◆ Work instructions: Among the lines of data below, reproduce only those from the one with "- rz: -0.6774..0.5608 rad" through the one with "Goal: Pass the", exactly as they stand, both ends included.

◆ Supplied records:

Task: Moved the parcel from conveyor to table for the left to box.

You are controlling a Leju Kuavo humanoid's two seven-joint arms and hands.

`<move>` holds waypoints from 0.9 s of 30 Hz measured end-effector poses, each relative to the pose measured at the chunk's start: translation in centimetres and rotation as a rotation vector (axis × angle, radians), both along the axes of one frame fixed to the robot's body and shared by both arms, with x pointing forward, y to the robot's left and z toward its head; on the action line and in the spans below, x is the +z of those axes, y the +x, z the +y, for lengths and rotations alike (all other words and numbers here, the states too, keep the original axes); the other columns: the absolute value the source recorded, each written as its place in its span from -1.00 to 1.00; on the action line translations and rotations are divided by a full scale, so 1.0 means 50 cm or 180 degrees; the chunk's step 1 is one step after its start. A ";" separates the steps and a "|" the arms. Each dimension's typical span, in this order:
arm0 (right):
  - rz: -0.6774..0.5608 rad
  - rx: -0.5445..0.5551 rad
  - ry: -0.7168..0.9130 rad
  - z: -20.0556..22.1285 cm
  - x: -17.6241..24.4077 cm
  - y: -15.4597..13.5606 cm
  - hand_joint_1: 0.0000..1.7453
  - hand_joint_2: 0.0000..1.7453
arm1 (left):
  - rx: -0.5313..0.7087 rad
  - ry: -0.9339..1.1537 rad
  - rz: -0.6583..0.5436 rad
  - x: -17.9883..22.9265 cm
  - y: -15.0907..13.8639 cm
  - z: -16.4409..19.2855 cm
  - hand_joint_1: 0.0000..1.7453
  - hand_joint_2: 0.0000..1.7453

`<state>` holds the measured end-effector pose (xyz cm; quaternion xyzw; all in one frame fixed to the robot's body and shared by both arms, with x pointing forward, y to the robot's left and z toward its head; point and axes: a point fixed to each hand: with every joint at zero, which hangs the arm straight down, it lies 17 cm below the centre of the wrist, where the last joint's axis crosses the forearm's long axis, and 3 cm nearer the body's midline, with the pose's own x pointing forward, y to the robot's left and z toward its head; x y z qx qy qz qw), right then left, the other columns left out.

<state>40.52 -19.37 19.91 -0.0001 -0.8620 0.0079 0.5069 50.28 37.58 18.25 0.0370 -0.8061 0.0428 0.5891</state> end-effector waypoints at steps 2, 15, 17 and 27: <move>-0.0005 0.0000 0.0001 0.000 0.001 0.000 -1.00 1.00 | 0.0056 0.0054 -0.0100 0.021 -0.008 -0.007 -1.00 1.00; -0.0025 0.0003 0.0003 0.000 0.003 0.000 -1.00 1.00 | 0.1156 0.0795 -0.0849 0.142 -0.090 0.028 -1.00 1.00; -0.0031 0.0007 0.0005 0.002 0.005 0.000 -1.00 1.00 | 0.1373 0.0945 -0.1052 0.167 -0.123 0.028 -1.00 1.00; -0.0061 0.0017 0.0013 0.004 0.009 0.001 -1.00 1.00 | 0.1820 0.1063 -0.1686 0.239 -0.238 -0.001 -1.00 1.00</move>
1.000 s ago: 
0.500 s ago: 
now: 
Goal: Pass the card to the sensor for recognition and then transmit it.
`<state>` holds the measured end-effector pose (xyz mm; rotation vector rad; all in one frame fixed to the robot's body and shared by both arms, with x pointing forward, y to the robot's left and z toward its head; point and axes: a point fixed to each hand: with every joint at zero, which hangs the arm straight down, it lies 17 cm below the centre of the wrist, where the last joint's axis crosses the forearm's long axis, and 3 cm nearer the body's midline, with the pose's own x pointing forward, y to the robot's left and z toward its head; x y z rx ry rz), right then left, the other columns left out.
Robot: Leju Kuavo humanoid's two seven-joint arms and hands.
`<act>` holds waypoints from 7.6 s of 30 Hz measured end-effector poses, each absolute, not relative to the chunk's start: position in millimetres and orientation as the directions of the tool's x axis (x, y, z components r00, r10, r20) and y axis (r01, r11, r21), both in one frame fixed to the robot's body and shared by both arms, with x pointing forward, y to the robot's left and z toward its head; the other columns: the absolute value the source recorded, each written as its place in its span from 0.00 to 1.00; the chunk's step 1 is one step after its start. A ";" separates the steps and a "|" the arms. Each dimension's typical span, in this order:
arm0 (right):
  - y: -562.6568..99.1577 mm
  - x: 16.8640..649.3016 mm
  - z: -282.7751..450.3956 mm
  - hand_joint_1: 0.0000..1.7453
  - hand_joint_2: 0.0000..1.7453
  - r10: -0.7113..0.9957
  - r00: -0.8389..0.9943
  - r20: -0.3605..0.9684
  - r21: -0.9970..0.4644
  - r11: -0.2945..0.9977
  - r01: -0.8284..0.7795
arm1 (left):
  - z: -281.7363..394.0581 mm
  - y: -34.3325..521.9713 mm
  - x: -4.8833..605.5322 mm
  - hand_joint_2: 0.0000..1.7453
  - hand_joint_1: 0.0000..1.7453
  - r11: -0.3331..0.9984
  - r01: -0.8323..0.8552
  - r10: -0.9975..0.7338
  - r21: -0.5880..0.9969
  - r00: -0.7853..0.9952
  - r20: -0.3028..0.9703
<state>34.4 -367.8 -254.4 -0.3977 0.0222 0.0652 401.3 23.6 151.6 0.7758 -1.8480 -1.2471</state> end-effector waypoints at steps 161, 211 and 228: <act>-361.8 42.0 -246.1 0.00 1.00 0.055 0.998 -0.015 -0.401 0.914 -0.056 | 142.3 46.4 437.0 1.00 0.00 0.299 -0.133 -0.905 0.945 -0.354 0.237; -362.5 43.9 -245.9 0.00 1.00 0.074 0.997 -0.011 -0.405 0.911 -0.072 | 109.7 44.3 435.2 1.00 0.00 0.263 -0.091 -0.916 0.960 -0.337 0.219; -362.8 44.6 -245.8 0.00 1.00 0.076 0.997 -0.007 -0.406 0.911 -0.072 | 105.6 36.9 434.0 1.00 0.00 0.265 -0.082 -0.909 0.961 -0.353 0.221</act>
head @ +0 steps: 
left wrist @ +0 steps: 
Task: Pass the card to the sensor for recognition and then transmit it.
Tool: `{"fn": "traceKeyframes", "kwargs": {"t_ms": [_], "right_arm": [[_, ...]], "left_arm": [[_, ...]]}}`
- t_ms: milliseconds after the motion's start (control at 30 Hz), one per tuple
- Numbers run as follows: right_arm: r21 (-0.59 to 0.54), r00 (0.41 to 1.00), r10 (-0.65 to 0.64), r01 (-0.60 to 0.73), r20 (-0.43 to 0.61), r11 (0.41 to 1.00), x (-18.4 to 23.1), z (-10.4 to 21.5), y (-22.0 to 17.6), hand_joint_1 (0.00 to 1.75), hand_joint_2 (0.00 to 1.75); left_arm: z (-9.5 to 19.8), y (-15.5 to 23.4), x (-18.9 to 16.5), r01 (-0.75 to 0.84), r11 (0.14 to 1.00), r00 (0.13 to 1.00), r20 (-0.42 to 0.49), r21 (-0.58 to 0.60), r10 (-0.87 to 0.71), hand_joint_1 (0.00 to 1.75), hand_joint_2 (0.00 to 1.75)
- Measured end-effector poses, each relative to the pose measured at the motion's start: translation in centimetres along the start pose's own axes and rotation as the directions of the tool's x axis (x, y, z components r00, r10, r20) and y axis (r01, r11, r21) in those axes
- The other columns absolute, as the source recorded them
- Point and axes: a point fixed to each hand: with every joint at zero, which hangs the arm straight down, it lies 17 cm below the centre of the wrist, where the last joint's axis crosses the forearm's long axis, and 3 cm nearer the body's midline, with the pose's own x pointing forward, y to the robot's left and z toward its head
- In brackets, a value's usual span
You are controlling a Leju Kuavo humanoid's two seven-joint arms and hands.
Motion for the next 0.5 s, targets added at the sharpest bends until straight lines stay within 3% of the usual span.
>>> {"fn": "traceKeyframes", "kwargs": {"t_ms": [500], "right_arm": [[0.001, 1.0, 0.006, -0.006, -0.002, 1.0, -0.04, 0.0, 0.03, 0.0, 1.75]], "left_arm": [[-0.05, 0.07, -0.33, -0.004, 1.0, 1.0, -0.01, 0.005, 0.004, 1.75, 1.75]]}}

◆ Solution for this problem:
  - rz: -0.6774..0.5608 rad
  - rx: -0.5445..0.5551 rad
  - ry: -0.7168..0.9130 rad
  - z: -20.0556..22.1285 cm
  - x: -17.6241..24.4077 cm
  - y: -15.4597..13.5606 cm
  - hand_joint_1: 0.0000..1.7453
  - hand_joint_2: 0.0000..1.7453
arm1 (left):
  - rx: -0.5313..0.7087 rad
  - ry: -0.9339..1.1537 rad
  - rz: -0.6583..0.5436 rad
  - x: -17.9883..22.9265 cm
  - y: -15.0907..13.8639 cm
  - z: -16.4409..19.2855 cm
  - hand_joint_1: 0.0000..1.7453
  - hand_joint_2: 0.0000..1.7453

`<state>` holds the measured end-effector pose (xyz cm; quaternion xyzw; all in one frame fixed to the robot's body and shared by both arms, with x pointing forward, y to the robot's left and z toward its head; point and axes: a point fixed to each hand: with every joint at zero, which hangs the arm straight down, it lies 17 cm below the centre of the wrist, where the last joint's axis crosses the forearm's long axis, and 3 cm nearer the body's midline, with the pose's own x pointing forward, y to the robot's left and z toward its head; x y z qx qy qz qw), right then left, the other columns left out.

<state>40.52 -19.37 19.91 -0.0001 -0.8620 0.0079 0.5069 50.28 37.58 18.25 0.0370 -0.8061 0.0428 0.5891</state> end-effector waypoints at steps 2, 15, 17 and 27: <move>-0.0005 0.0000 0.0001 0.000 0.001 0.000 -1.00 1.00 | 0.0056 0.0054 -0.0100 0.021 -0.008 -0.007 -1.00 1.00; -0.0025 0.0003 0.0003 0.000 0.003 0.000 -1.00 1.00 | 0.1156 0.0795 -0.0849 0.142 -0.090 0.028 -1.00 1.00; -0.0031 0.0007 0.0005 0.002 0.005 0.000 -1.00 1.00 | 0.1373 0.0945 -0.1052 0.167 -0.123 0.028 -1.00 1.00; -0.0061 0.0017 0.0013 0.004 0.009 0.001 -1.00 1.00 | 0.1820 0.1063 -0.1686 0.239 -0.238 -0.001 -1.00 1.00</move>
1.000 s ago: 
0.500 s ago: 
now: 
Goal: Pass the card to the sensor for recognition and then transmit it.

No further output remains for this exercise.